One of the most inventively original novels of 2013 is called How to Get Filthy Rich in Rising Asia (Penguin, Rs 499) by the Pakistani author Mohsin Hamid. The title is aimed at baiting audiences that may well include an aspiring section of this paper’s readership. There are also some other temptations: it is concise, running to a little over 200 pages, and fashioned as a self-help guide, a pastiche of that proliferating genre of business and management books that form a bedrock of the booming publishing industry.

How to get on and get rich, or the old-fashioned rags-to-riches saga, is a formula that has lost none of its sheen; its renewed lustre glows with neon-like appeal to capture the buccaneering spirit of entrepreneurs in emerging economies like India. With the cunning of a master thief, Mr Hamid has stolen the form of a self-improvement guide with chapter heads that alternate between the mundane (“Get An Education”, “Work For Yourself”, “Focus on the Fundamentals”) and the cynical (“Be Prepared to Use Violence”, “Befriend A Bureaucrat”, “Have An Exit Strategy”). But his is the supreme ironist’s tale, a mocking morality play that tells the darkening story of a dirt-poor cook’s son, transplanted from village to city slum that “is only one among many such organs quivering in the torso of rising Asia”.
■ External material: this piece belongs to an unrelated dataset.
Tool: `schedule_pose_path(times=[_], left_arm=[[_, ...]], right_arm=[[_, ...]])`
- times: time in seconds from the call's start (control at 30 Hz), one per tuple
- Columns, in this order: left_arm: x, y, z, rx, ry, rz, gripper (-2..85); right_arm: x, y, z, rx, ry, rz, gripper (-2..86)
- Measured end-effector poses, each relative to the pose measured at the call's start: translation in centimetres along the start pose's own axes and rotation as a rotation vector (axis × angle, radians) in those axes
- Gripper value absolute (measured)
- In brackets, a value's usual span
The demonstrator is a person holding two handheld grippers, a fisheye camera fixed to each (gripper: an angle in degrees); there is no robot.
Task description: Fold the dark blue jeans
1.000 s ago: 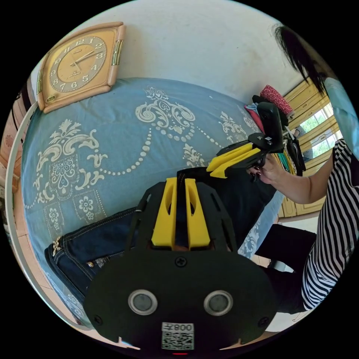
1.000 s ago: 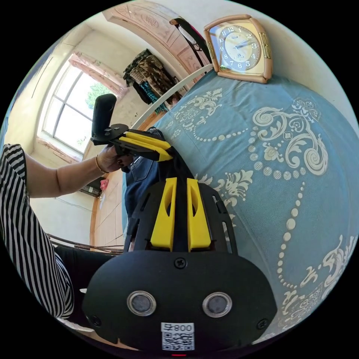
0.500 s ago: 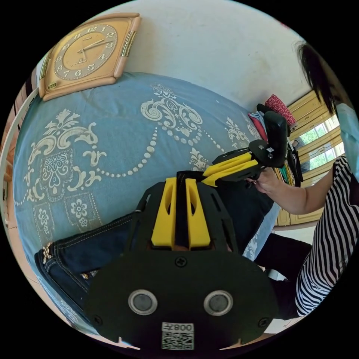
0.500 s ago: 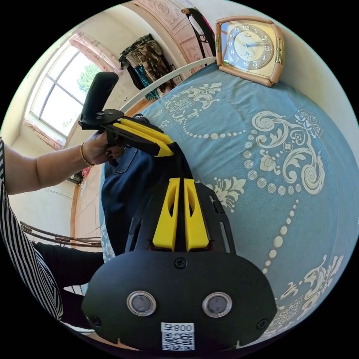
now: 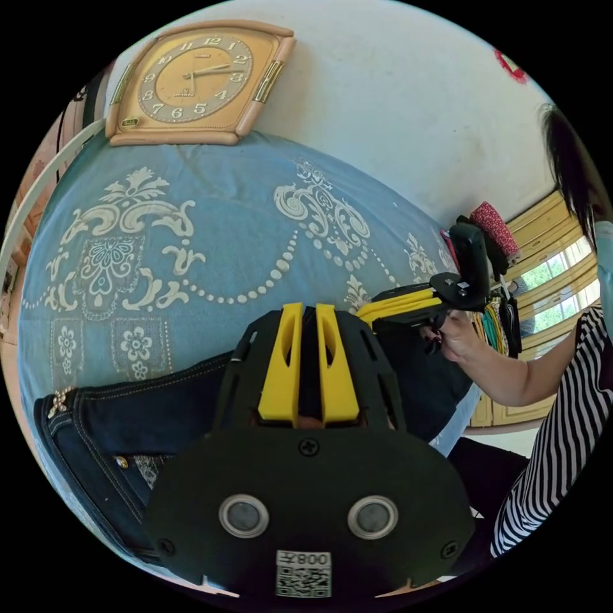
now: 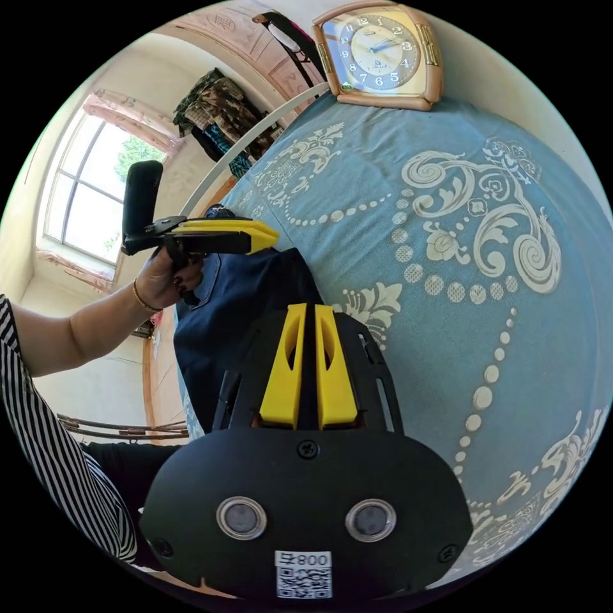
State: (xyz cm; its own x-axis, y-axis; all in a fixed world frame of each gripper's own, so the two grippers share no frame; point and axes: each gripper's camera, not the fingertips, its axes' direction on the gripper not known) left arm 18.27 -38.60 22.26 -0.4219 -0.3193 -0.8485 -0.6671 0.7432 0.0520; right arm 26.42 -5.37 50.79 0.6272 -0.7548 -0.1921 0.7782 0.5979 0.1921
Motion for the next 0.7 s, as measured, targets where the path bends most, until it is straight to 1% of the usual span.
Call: schedule_pose_path(times=[0.1,0.2,0.23,0.27,0.4,0.5,0.57,0.6,0.67,0.7], left_arm=[[0.0,0.8,-0.5,0.013,-0.009,0.007,2.3],[-0.4,1.5,0.7,-0.044,-0.101,-0.007,1.0],[-0.7,1.7,1.1,-0.048,-0.124,-0.018,0.7],[-0.9,2.0,0.9,-0.017,-0.109,-0.041,0.5],[-1.0,4.0,-0.8,0.06,-0.127,-0.097,0.2],[-2.2,7.0,-2.9,0.092,-0.22,-0.225,0.2],[-4.3,10.1,-4.9,0.125,-0.304,-0.389,0.1],[-4.9,10.9,-5.3,0.138,-0.32,-0.438,0.1],[-7.7,14.0,-6.6,0.188,-0.358,-0.621,0.1],[-8.4,14.7,-6.8,0.197,-0.376,-0.655,0.1]], right_arm=[[-0.1,0.6,-1.3,0.059,0.042,0.034,1.5],[-1.0,1.4,-2.7,0.134,0.044,0.008,1.0],[-1.5,1.5,-2.5,0.127,0.023,-0.015,0.8],[-2.0,1.5,-1.9,0.094,0.005,-0.041,0.6],[-2.8,1.2,0.1,0.021,0.008,-0.079,0.3],[-3.3,0.5,0.6,0.032,-0.015,-0.114,0.3],[-3.6,-0.3,1.1,0.036,-0.024,-0.146,0.2],[-3.6,-0.5,1.3,0.033,-0.022,-0.152,0.1],[-3.4,-1.3,2.5,0.002,-0.008,-0.152,0.0],[-3.2,-1.5,3.0,-0.021,-0.006,-0.149,0.0]])
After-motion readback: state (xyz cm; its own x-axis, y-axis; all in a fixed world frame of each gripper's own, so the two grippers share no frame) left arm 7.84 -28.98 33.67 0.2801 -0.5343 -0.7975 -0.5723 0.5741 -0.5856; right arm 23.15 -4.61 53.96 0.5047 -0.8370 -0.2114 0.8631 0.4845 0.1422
The protagonist is nameless in this bildungsroman; as in many self-help primers all characters and locations are safely cocooned in anonymity. Ostensibly set in Lahore and Karachi, with their heaving mass of urban migrants, the cities of How to Get Filthy Rich in Rising Asia could be Delhi, Mumbai, Manila or Jakarta.
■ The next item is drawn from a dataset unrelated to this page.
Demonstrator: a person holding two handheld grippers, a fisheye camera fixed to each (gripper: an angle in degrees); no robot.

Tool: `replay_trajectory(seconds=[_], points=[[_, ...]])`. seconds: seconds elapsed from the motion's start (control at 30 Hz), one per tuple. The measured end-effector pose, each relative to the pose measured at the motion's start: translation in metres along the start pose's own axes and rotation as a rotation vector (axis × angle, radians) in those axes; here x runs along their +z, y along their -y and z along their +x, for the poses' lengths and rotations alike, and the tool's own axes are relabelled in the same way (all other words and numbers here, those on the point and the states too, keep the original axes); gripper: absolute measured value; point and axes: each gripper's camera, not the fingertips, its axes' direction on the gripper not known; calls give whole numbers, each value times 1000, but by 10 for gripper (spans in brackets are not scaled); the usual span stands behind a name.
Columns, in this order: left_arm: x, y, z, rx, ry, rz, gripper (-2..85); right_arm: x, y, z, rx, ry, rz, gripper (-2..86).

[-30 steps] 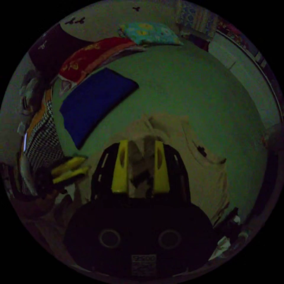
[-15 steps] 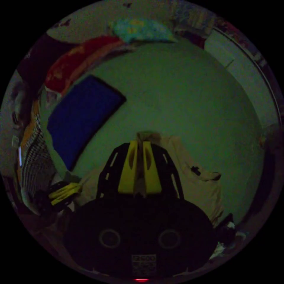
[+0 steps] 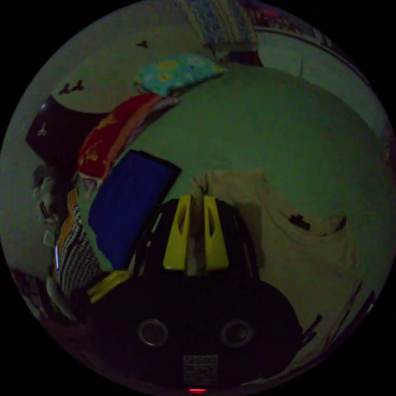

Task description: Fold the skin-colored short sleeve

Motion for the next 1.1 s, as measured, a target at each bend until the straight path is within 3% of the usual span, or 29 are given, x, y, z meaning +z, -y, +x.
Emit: replay_trajectory(seconds=[0.23, 0.5, 0.77, 1.0, 1.1], points=[[-2, -10, 62, -14, 16, -28, 21, -107, -126, 61, -44, -223, -97, 56], [4, 0, 247, 336, -197, -12, 69, -260, -212, 200, 230, -363, -32, 87], [55, 23, 461, 573, -339, -59, 89, -290, -218, 275, 299, -256, -79, 115], [108, 34, 518, 530, -336, -134, 88, -270, -218, 317, 281, -328, -247, 100], [123, 47, 532, 498, -345, -149, 85, -291, -231, 329, 283, -348, -192, 46]])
Our hero starts out as a part-time DVD delivery boy, learns the art of profiteering by faking labels on cans of imported foodstuffs past their sell-by dates, sets up a primitive water purification plant and becomes the country’s premier supplier of bottled water: “Your city’s neglected pipes are cracking, the contents of underground water mains and sewers mingling, with the result that taps ... reliably contain trace levels of faeces and microorganisms capable of causing diarrhoea, hepatitis, dysentery, and typhoid.”

Along the way, he uses the mafia to silence rivals, bribes officials, politicians and military brass to become a construction millionaire by creating safe havens of gated housing developments with clean water plumbed from the city’s plummeting aquifer. “No self-help book can be complete without taking into account our relationship with the state,” starts an exhortatory chapter. “Entrepreneurship in the barbaric wastes furthest from state power is a fraught endeavour, a constant battle, a case of kill or be killed, with little guarantee of success.”
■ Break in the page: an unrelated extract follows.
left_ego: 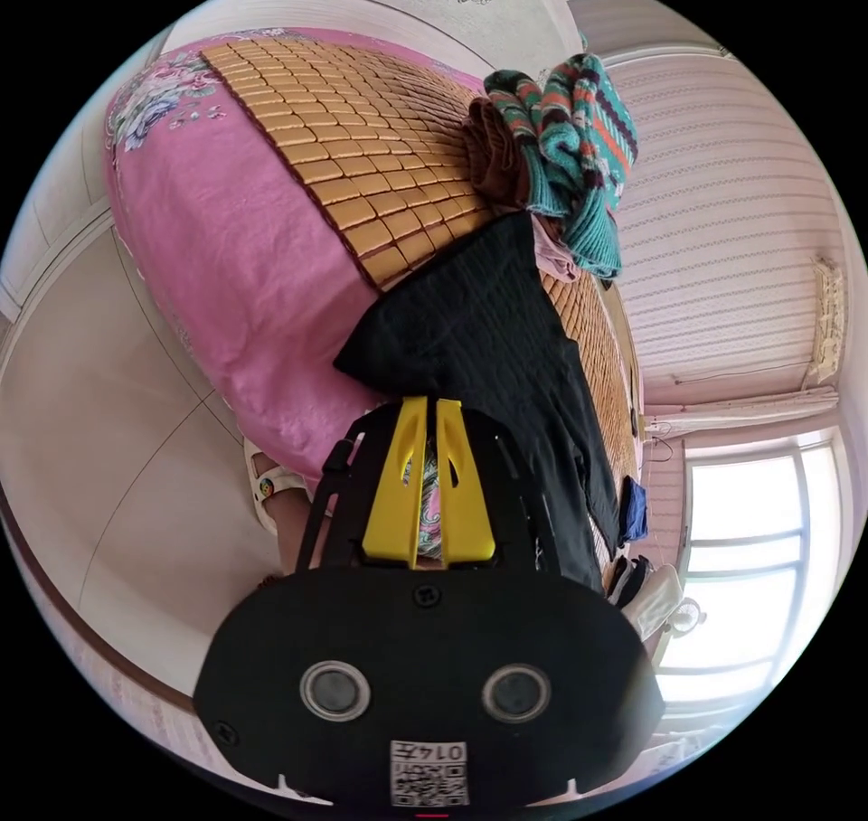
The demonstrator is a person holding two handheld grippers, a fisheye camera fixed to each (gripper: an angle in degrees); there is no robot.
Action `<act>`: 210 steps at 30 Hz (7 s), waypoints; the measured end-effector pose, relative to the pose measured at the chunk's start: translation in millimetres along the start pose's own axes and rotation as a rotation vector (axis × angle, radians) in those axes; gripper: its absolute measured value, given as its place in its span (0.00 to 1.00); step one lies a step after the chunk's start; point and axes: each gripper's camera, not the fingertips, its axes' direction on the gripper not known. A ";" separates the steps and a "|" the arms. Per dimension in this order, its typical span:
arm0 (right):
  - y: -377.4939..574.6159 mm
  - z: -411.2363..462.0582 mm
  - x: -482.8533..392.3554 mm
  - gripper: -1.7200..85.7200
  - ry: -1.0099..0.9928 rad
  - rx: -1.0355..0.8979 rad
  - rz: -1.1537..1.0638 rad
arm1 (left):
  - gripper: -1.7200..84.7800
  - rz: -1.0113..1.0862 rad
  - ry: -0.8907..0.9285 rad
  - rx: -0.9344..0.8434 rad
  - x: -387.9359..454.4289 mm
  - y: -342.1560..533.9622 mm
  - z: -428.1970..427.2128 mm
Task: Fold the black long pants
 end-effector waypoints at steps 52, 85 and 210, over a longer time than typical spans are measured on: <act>-135.7 3.6 -163.2 0.02 -0.113 -0.051 -0.144 | 0.06 0.385 -0.480 0.021 161.8 4.4 191.5; 149.6 106.6 -555.7 0.04 0.242 -0.547 -1.372 | 0.02 1.524 -0.310 -0.404 358.5 411.3 407.1; 122.6 -91.1 -351.8 0.04 0.387 0.290 -0.477 | 0.07 1.343 -0.197 -0.296 225.0 523.2 382.9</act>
In a poised balance between technical virtuosity and literary conceit, the entire novel is told in the second person - the pronoun “you” standing for both reader and protagonist. Finding such forms in his fiction has made the 42-year-old Mohsin Hamid - a Princeton- and Harvard-educated former management and brand consultant - the winner in the prize pack of Pakistani novelists. Mr Hamid returned to live in his hometown Lahore in 2009 to raise a young family and, in a conversation with me, once described his heroes as “corrupt idealists”.

This is true of his first two books. Told in multiple voices, the hash-smoking young banker’s life in Moth Smoke (2000) disintegrates in a dangerous liaison with his best friend’s wife; in The Reluctant Fundamentalist (2007), soon out as a film by Mira Nair, the ex-New York executive expresses pleasure at the 9/11 bombings in a long monologue to his interlocutor in a Lahore restaurant. In remarkable contrast, however, the hero of How to Get Filthy Rich in Rising Asia has a less troubled ending, a long life and peaceful death.

By so doing he delivers a coup de grace and cocks a snook at writers who churn out self-help books but forget to tell you how to deal with love, loss and longing; business betrayals and banking debts; the pain of old age and final retribution. Mr Hamid’s book is likely to go up for all the top prizes. It deserves to be read by those who regard the sum of life as a composite, seamless cycle of success and failure.